The Daily Mail newspaper has become involved in a fresh telephone scandal after pop group N-Dubz sensationally used foul language towards a listener of Radio 1, who criticised their latest hit record via a text message.

Dappy Dubz – lead singer of the N-Dubz – used foul language, such as “******” and “*****” towards a terrified listener of the Chris Moyles breakfast show on Radio 1. An audience of over 7 million listened in horror as the youth texted the abusive message during the airing of the band’s latest hit single.

“At first I wondered what the slight clicking noise in the background was,” said listener Peter Ian yesterday, “then I was shocked to read in the Daily Mail the exact details of the exchange and now I feel sickened. I can’t believe that newspaper has done the same thing yet again – it looked like the issue had been resolved in-house, but then the Mail felt it had to run a feature on it, prolonging that poor listener’s misery. I feel outraged, I really do – if only there were some kind of professional body she could complain to over the way she has been exploited. She’s a young mum, too, I gather. Goodness knows how upsetting that article will be should her daughter ever get to read it.

“They even tagged on the end of the story a reminder of how Chris Moyles was (quite rightly) reprimanded for making a joke about Auschwitz. Quite how that has any relevance to the issue, I’m not entirely sure – especially coming from a newspaper which once openly supported Hitler. You’d think they’d want to shut up about stuff like that, really.”
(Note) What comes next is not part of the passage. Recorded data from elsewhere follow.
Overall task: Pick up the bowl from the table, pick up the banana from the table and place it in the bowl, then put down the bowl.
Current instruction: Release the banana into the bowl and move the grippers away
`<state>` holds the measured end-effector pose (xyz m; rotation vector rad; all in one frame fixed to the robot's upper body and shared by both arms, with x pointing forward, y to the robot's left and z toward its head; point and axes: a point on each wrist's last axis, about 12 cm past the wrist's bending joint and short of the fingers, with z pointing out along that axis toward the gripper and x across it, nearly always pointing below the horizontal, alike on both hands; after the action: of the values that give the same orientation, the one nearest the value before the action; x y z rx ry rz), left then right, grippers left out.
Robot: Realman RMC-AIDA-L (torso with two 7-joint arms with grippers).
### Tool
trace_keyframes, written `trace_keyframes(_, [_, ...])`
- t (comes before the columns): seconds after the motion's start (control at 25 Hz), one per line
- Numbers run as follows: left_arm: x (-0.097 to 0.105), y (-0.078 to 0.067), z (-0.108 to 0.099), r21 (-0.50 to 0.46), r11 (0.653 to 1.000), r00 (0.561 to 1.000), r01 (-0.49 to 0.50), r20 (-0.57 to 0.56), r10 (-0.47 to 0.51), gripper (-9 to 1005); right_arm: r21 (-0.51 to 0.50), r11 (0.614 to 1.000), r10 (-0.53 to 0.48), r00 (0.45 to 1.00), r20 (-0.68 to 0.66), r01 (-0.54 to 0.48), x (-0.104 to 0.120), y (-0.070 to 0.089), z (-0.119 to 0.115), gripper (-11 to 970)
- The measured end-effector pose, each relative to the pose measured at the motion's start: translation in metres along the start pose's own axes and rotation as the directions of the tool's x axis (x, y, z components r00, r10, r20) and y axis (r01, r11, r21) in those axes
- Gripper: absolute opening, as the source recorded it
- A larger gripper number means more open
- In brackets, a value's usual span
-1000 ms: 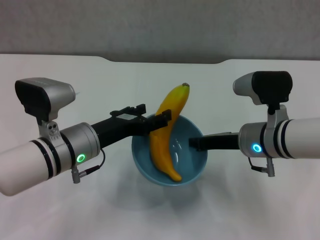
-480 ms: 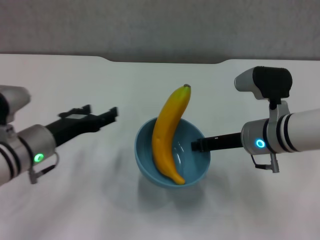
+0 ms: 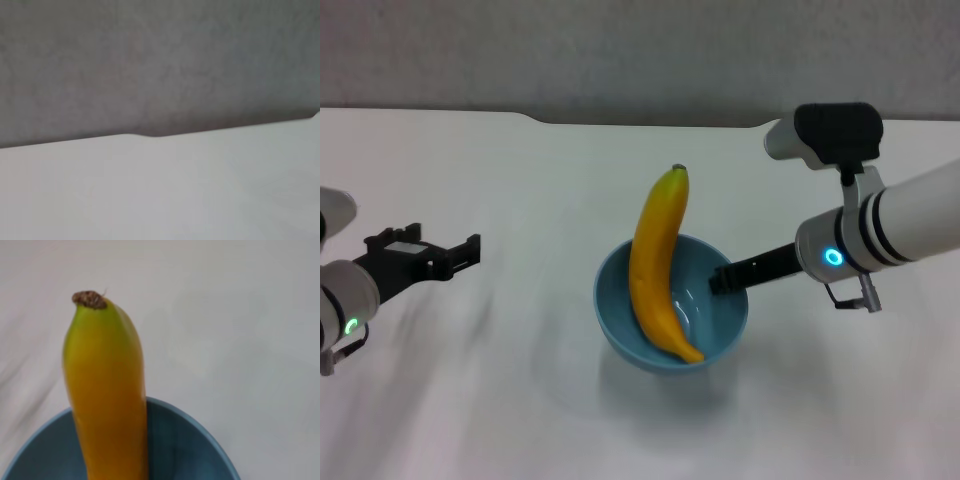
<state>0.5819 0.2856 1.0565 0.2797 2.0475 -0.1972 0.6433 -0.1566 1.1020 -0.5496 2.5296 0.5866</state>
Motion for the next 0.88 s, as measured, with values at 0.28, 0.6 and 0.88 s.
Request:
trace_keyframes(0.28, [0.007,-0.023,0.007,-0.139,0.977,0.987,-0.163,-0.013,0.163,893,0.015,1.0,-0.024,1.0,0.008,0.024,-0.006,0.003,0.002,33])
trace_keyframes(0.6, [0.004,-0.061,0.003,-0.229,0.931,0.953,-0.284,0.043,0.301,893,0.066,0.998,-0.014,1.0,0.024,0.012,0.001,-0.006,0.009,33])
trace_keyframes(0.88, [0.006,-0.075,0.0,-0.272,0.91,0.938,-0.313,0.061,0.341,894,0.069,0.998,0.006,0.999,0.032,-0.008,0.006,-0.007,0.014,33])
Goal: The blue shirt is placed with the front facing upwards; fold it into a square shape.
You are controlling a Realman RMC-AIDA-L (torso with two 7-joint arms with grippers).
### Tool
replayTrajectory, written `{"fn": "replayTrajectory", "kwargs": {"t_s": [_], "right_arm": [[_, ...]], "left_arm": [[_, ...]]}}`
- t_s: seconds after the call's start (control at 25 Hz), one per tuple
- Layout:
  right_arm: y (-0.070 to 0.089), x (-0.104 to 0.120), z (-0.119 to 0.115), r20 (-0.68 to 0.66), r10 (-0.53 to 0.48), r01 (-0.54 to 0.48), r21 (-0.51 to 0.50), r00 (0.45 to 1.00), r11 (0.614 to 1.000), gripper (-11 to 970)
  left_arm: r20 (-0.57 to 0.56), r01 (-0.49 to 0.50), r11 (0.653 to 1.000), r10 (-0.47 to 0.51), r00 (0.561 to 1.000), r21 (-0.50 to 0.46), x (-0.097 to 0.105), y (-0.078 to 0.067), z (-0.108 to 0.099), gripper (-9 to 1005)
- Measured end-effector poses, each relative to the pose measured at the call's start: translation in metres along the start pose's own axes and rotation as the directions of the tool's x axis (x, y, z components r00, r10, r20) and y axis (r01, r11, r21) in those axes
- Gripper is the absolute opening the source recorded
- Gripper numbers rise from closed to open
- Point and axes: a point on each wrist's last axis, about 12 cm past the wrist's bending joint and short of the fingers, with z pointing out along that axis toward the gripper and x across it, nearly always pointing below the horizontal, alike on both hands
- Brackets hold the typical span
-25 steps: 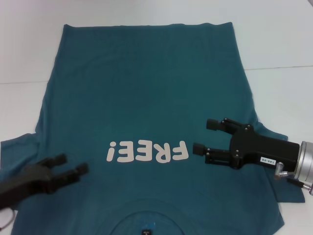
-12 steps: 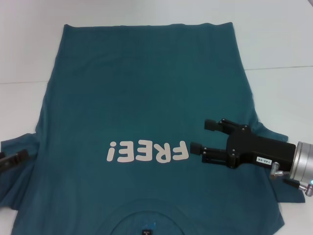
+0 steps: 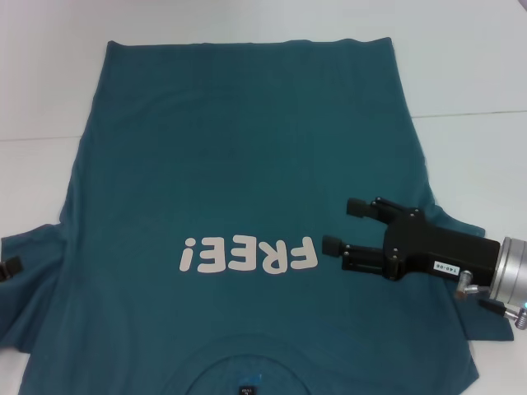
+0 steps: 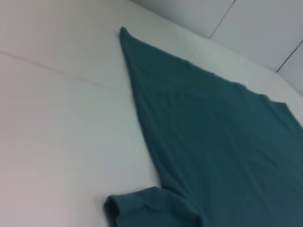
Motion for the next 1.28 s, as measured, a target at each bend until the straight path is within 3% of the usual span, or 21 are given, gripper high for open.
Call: {"fn": "replayTrajectory", "kwargs": {"t_s": [0.68,1.28], "right_arm": [[-0.002,-0.001,-0.002,0.005,0.009,-0.009,0.011,1.000,1.000,942],[-0.003,-0.001,-0.003,0.003,0.008,-0.008,0.017,1.000,1.000,942]], "left_arm": [[-0.047,-0.006,0.999,0.004,0.999,-0.051,0.012,0.005,0.002,932],[-0.097,-0.036,0.999,0.034,0.995,-0.020,0.018,-0.002,0.011,928]]}}
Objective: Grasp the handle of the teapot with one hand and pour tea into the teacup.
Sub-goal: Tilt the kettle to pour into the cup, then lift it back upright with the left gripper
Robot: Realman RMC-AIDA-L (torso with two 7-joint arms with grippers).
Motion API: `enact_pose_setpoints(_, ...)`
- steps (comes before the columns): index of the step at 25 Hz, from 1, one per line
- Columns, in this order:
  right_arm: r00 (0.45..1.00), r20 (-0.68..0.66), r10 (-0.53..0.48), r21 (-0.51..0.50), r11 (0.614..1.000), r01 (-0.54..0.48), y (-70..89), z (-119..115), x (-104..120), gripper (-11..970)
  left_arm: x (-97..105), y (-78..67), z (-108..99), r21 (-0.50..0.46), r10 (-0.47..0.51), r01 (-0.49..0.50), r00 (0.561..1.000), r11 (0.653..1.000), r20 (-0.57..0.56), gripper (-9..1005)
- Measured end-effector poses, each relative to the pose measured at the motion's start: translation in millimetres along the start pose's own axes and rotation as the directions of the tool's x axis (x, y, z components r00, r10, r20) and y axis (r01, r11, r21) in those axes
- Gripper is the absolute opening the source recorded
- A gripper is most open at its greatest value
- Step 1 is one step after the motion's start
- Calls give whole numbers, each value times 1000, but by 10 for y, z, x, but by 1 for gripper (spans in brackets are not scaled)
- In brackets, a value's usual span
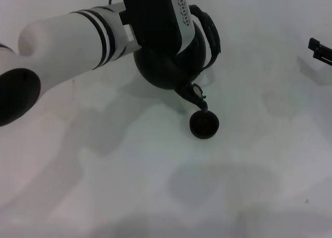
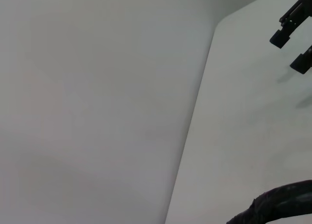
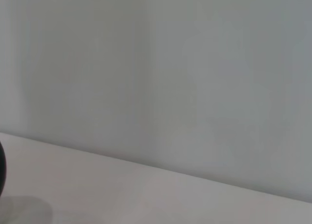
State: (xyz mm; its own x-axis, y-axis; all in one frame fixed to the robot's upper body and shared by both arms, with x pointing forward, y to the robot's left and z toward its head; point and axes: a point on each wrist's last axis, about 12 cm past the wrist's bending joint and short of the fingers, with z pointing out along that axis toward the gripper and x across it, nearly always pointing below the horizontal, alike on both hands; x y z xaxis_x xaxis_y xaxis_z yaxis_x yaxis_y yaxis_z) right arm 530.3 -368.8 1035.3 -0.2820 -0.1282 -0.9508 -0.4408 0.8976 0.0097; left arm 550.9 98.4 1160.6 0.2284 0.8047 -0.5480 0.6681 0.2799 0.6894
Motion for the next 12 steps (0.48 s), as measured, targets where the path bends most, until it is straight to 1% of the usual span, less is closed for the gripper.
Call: enact_pose_setpoints(12,1000,-3,1,3,1000,-1,-10,-15,8,855,-11,-43,-1,16,34,-34,999,999,-1,91)
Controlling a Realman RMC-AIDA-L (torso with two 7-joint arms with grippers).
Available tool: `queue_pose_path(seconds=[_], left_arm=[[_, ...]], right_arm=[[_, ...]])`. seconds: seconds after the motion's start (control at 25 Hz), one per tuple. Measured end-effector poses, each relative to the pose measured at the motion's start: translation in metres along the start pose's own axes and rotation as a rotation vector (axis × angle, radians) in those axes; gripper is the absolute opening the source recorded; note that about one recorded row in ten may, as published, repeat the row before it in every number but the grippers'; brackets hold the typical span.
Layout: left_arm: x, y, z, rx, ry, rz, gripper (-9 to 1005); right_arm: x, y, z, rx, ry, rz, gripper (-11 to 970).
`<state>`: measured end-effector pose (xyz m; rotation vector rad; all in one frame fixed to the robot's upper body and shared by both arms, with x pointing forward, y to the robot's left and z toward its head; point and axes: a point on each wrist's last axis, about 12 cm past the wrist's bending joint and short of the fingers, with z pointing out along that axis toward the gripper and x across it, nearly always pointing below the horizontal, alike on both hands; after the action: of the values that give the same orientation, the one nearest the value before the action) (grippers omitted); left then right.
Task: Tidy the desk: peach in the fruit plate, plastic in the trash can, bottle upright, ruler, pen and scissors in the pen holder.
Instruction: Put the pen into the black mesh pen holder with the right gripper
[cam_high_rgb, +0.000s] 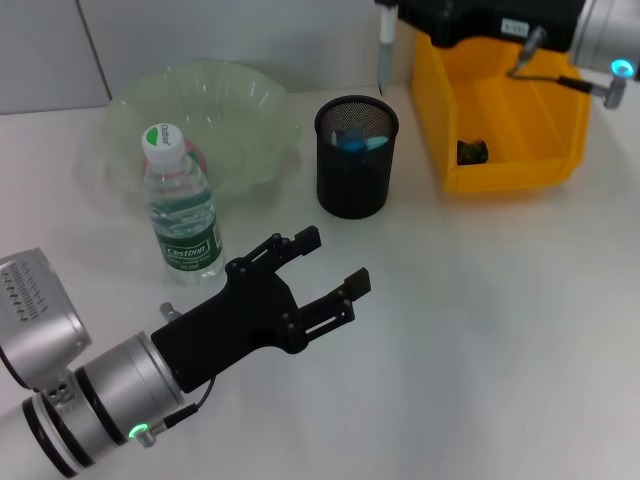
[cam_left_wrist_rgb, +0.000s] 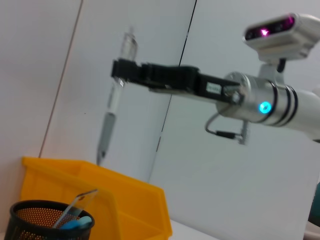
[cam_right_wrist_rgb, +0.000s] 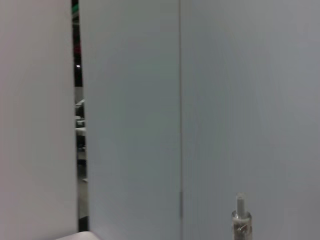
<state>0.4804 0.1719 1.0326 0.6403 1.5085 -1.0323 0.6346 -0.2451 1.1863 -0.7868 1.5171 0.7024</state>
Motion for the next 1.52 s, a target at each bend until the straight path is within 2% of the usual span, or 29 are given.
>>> queue_pose_path(seconds=[0.2, 0.32, 0.6, 0.84, 1.08, 1.52], left_arm=[[0.001, -0.002, -0.002, 0.005, -0.008, -0.012, 811], [0.003, -0.006, -0.007, 0.009, -0.014, -0.003, 811], [0.005, -0.004, -0.009, 0.007, -0.001, 0.009, 810], [0.005, -0.004, -0.009, 0.008, -0.005, 0.006, 810], [0.008, 0.005, -0.021, -0.056, 0.000, 0.002, 810], [0.008, 0.005, -0.020, -0.058, -0.001, 0.001, 810]], right_arm=[[-0.003, -0.004, 0.020, 0.051, 0.028, -0.017, 149], [0.003, -0.001, 0.031, 0.069, 0.049, -0.013, 150], [0.022, 0.007, 0.042, 0.096, 0.017, -0.025, 152], [0.032, 0.009, 0.046, 0.104, 0.055, -0.037, 154], [0.039, 0.011, 0.045, 0.101, 0.072, -0.039, 156], [0.057, 0.014, 0.042, 0.113, 0.116, -0.017, 160]])
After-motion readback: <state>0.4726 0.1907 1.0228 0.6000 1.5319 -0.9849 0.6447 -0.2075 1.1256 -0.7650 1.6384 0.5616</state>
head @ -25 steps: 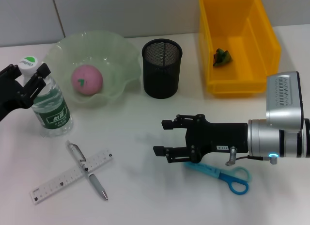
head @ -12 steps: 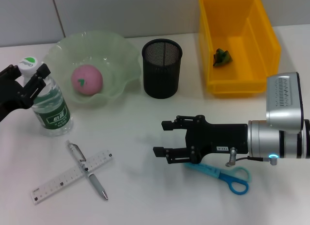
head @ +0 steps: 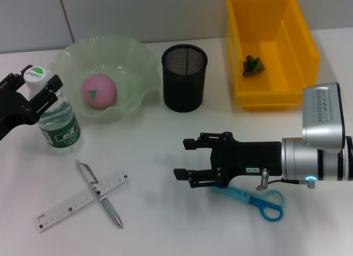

The Daily Mail itself is no stranger to BBC-related telephone controversy, as this latest outrage has arisen just 15 months after it came under fire for exploiting the plight of 83-year-old actor Andrew Sachs. The good-natured actor – who at the time was recovering from the shock of receiving vulgar answerphone messages from BBC presenters Jonathon Ross and Russell Brand – was stunned to see transcripts of those messages appear over several pages of the national tabloid a few weeks later.

“Once I saw this N-Dubz story, I thought to myself ‘Oh God, not again’”, said Sachs earlier today. “I’d have thought the Mail would have learned their lesson by now, but it seems they just can’t help becoming involved in stuff like this. I honestly don’t know why I expected any better of them, but there you go …”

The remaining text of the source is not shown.